Any triangle, the largest vertex angle of which is less than $120^o$, has a point $P$ in its interior that satisfies the conditions mentioned in OP’s problem statement. This point is known to triangle-geometers as $\text{X}_{15}\space 1^{\text{st}}\text{ Isodynamic Point}$ (see ETC). This is also one of the isogonal conjugates of the famous $\text{X}_{13}\space \text{Fermat Point}$. It lies on the Brocard axis of the reference triangle and its pedal triangle is equilateral (see $\mathrm{Fig.\space 2}$).

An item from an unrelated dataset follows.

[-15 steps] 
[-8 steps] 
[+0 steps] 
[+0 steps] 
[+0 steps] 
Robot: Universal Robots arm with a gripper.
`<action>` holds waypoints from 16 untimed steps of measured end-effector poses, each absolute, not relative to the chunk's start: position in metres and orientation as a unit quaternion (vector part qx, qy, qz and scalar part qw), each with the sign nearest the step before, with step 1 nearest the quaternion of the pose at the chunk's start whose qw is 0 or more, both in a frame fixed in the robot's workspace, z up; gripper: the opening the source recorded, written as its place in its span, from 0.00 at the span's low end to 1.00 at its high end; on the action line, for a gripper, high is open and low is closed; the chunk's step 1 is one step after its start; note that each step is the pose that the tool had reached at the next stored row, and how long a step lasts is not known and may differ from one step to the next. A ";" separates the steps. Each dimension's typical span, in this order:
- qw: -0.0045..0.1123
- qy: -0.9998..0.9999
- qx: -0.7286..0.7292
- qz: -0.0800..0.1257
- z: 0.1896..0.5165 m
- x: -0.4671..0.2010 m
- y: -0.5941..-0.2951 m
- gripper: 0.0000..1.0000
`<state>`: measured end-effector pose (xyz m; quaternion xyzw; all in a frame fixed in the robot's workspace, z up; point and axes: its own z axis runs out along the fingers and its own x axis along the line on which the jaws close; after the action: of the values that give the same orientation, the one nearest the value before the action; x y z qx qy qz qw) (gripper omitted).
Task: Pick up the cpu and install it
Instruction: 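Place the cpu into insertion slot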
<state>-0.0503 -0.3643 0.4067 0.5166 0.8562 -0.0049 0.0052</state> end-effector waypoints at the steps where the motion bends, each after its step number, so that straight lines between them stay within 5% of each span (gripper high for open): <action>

There are various constructions to locate this point in a given triangle, e.g. Wikipedia. $\mathrm{Fig.\space 1}$ shows a simple construction that is most appropriate to the scenario on hand. Triangle $ABC$ is the given scalene triangle and it is usually called the reference triangle by triangle-geometers. First calculate (or construct) the three angles, such that, $$\omega = 60^o+\measuredangle A\qquad\theta = 60^o+\measuredangle B\quad \text{and}\quad\phi = 60^o+\measuredangle C\qquad.$$

Now, construct three isosceles triangles $CVB$, $AUC$, and $BWA$, which have $\space\omega$, $\space\theta,\space$ and $\space\phi\space$ as their apex angles respectively. When we draw the circumcircles of these three isosceles triangles, they intersect at a common point, which is the sought point $P$.

Let us get back to OP’s question. Even with $\measuredangle A=60^o$, it is very difficult to determine the area of the mentioned triangle unless one assumes that $\triangle ABC$ is equilateral. That is exactly what @Piquito has done in his answer. Therefore, we are of the opinion that OP should accept that answer.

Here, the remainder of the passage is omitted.